In one or more twenty-second embodiments, further to the twenty-first embodiment, the instruction sequence further comprises a first arithmetic instruction which is between the first load instruction and the second load instruction, and where the first evaluation determines that the first predicted address incorrectly predicts the first verified address, the one or more signals are further to recover the processor core from a speculative execution of the first arithmetic instruction.

In one or more twenty-third embodiments, further to the twenty-second embodiment, the instruction sequence further comprises a second arithmetic instruction which is after the second load instruction, and where the first evaluation determines that the first predicted address incorrectly predicts the first verified address, the one or more signals are further to recover the processor core from a speculative execution of the second arithmetic instruction.
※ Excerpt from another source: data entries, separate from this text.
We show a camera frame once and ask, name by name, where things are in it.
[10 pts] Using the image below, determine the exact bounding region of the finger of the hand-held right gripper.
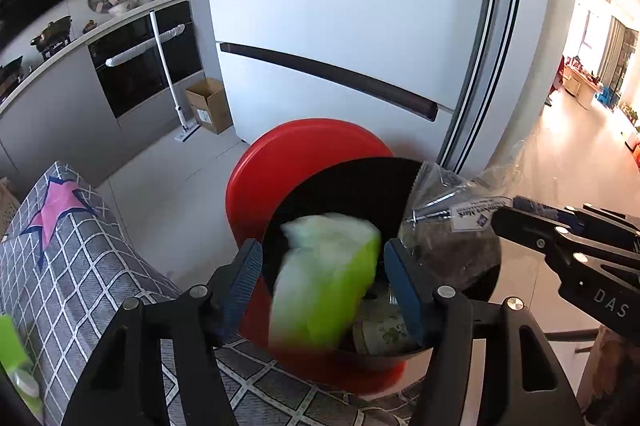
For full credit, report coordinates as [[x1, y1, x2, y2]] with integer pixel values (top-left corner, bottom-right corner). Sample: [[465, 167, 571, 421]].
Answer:
[[492, 206, 593, 257], [512, 197, 640, 251]]

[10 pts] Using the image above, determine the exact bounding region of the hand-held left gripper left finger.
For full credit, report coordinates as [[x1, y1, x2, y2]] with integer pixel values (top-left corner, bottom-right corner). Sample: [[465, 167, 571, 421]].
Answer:
[[62, 239, 264, 426]]

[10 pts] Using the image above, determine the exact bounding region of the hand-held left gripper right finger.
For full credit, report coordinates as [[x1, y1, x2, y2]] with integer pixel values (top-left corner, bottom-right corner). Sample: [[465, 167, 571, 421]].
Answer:
[[385, 239, 586, 426]]

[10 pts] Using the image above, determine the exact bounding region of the printed paper cup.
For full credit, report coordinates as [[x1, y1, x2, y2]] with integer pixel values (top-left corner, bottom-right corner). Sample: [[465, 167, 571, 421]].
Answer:
[[352, 301, 426, 354]]

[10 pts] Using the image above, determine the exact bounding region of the clear plastic packet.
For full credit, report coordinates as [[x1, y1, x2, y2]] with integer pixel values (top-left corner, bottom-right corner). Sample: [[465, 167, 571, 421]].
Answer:
[[397, 161, 511, 291]]

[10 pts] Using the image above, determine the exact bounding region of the green snack bag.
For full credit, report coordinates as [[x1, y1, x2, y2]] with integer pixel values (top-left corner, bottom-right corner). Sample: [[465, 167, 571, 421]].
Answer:
[[270, 213, 382, 349]]

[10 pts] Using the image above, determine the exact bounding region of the black round bin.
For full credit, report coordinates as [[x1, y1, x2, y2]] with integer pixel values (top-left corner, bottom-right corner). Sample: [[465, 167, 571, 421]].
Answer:
[[262, 157, 502, 357]]

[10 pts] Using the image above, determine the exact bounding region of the green bottle white cap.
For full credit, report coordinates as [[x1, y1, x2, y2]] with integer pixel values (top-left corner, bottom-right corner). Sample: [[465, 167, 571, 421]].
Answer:
[[0, 315, 43, 414]]

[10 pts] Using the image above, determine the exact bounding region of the person's right forearm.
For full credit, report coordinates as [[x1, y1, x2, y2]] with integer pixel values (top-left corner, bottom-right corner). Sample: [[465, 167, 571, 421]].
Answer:
[[582, 326, 640, 426]]

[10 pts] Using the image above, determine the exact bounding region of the red round stool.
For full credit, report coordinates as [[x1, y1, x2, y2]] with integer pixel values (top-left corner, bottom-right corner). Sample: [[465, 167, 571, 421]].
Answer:
[[225, 118, 408, 397]]

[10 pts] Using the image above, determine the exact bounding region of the grey checkered star tablecloth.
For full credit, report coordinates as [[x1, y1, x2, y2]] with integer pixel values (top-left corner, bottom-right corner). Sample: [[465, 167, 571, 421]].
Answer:
[[0, 161, 426, 426]]

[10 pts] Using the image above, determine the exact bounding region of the cardboard box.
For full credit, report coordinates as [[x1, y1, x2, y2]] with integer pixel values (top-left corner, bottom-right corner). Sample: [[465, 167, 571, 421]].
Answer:
[[185, 78, 234, 135]]

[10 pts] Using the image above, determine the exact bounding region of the white mop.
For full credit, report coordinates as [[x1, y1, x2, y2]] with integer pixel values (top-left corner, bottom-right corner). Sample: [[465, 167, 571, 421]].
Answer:
[[150, 10, 201, 144]]

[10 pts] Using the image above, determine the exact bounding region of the black built-in oven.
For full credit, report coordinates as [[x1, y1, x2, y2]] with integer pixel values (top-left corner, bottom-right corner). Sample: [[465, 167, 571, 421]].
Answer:
[[87, 0, 203, 119]]

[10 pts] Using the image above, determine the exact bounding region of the grey kitchen counter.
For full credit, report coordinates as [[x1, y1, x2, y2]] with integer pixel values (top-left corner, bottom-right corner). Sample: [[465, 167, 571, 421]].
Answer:
[[0, 0, 211, 187]]

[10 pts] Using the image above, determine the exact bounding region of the white refrigerator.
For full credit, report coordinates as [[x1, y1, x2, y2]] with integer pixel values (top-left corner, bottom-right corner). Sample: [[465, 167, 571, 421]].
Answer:
[[202, 0, 581, 177]]

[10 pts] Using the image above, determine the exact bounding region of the black wok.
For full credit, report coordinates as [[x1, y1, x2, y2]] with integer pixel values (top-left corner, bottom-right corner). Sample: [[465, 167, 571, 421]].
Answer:
[[0, 56, 25, 90]]

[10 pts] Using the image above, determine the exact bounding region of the brown cooking pot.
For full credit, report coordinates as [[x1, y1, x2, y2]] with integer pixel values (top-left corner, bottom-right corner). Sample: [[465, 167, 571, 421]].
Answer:
[[31, 16, 72, 51]]
In one or more twenty-fourth embodiments, further to the twenty-first embodiment, the third circuitry is further to identify a second verified address based on the second load instruction, where the first evaluation determines that the first predicted address correctly predicts the first verified address perform a second evaluation to determine whether the second predicted address correctly predicts the second verified address, and where the second evaluation determines that second predicted address incorrectly predicts the second verified address, communicate another one or more signals to recover the processor core from the second speculative execution.

In one or more twenty-fifth embodiments, further to any of the nineteenth through twenty-first embodiments, the processor core further comprises third circuitry coupled to the second circuitry, the third circuitry to identify a first verified address based on the first load instruction, perform a first evaluation to determine, based on the first verified address, whether the first predicted address correctly predicts the first verified address, and where the first evaluation determines that the first predicted address incorrectly predicts the first verified address determine whether the second speculative execution is currently underway, and where the second speculative execution is determined to be currently underway interrupt the second speculative execution, and replace the second predicted address with a second verified address to enable a non-speculative execution of the second load instruction with the second verified address.

In one or more twenty-sixth embodiments, further to any of the nineteenth through twenty-first embodiments, the processor core further comprises third circuitry coupled to the second circuitry, the third circuitry to identify a first verified address based on the first load instruction, detect a first condition wherein the first predicted address incorrectly predicts the first verified address, and wherein the first speculative execution yet to commence, and based on the first condition, replace the first predicted address with the first verified address to enable a non-speculative execution of the first load instruction.

In one or more twenty-seventh embodiments, further to the twenty-sixth embodiment, the third circuitry is further to identify a second verified address based on the second load instruction, detect a second condition wherein the second predicted address incorrectly predicts the second verified address, and wherein the second speculative execution yet to commence, and based on the second condition, replace the second predicted address with the second verified address to enable a non-speculative execution of the second load instruction.

Besides what is described herein, various modifications may be made to the disclosed embodiments and implementations thereof without departing from their scope. Therefore, the illustrations and examples herein should be construed in an illustrative, and not a restrictive sense. The scope of the invention should be measured solely by reference to the claims that follow.